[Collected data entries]
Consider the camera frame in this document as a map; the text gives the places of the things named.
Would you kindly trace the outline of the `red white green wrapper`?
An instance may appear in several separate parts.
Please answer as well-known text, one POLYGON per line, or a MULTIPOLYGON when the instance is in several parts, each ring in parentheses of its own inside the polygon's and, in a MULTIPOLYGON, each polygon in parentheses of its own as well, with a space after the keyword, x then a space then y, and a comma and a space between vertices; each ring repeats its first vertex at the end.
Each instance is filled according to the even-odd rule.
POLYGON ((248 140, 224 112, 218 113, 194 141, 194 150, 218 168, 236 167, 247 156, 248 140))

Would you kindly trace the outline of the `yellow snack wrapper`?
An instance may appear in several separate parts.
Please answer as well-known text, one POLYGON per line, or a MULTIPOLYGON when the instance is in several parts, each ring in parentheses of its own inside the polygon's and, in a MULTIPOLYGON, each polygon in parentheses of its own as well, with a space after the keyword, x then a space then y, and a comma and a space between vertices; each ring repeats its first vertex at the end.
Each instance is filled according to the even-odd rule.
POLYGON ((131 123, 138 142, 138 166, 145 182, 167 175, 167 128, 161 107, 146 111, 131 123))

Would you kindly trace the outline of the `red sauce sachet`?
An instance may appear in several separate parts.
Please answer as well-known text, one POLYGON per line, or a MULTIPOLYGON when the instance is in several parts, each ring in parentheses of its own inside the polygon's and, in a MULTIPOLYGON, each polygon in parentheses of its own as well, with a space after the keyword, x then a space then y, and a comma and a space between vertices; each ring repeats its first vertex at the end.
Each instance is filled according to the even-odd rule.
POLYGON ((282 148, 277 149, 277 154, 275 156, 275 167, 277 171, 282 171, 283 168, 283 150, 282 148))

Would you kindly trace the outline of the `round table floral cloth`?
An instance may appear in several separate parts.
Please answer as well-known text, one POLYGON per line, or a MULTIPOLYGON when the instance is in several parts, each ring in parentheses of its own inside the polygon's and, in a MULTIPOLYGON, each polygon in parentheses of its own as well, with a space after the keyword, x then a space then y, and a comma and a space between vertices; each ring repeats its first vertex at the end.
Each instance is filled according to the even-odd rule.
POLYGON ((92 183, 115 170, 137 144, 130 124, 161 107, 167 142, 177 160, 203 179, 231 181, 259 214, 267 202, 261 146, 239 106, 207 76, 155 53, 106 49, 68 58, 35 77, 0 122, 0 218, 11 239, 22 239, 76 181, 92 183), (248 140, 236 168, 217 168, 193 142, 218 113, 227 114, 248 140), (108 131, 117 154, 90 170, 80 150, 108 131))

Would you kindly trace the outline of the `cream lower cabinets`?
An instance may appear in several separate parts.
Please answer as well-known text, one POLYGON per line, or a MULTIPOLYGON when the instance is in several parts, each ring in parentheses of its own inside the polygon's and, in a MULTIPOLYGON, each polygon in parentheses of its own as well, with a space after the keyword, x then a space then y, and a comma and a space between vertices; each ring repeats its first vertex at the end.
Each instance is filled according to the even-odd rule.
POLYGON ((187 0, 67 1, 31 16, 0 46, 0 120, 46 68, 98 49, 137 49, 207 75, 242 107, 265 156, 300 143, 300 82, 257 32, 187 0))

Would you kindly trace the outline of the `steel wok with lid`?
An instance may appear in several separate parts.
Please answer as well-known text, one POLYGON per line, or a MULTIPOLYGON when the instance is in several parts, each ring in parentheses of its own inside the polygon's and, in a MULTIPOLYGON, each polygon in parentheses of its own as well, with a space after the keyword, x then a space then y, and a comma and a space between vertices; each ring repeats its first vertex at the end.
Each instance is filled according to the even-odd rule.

> [WORK ITEM] Read the data above and count the lines that include "trace". Answer only with the count.

> [SOLUTION TO THE EXERCISE] 6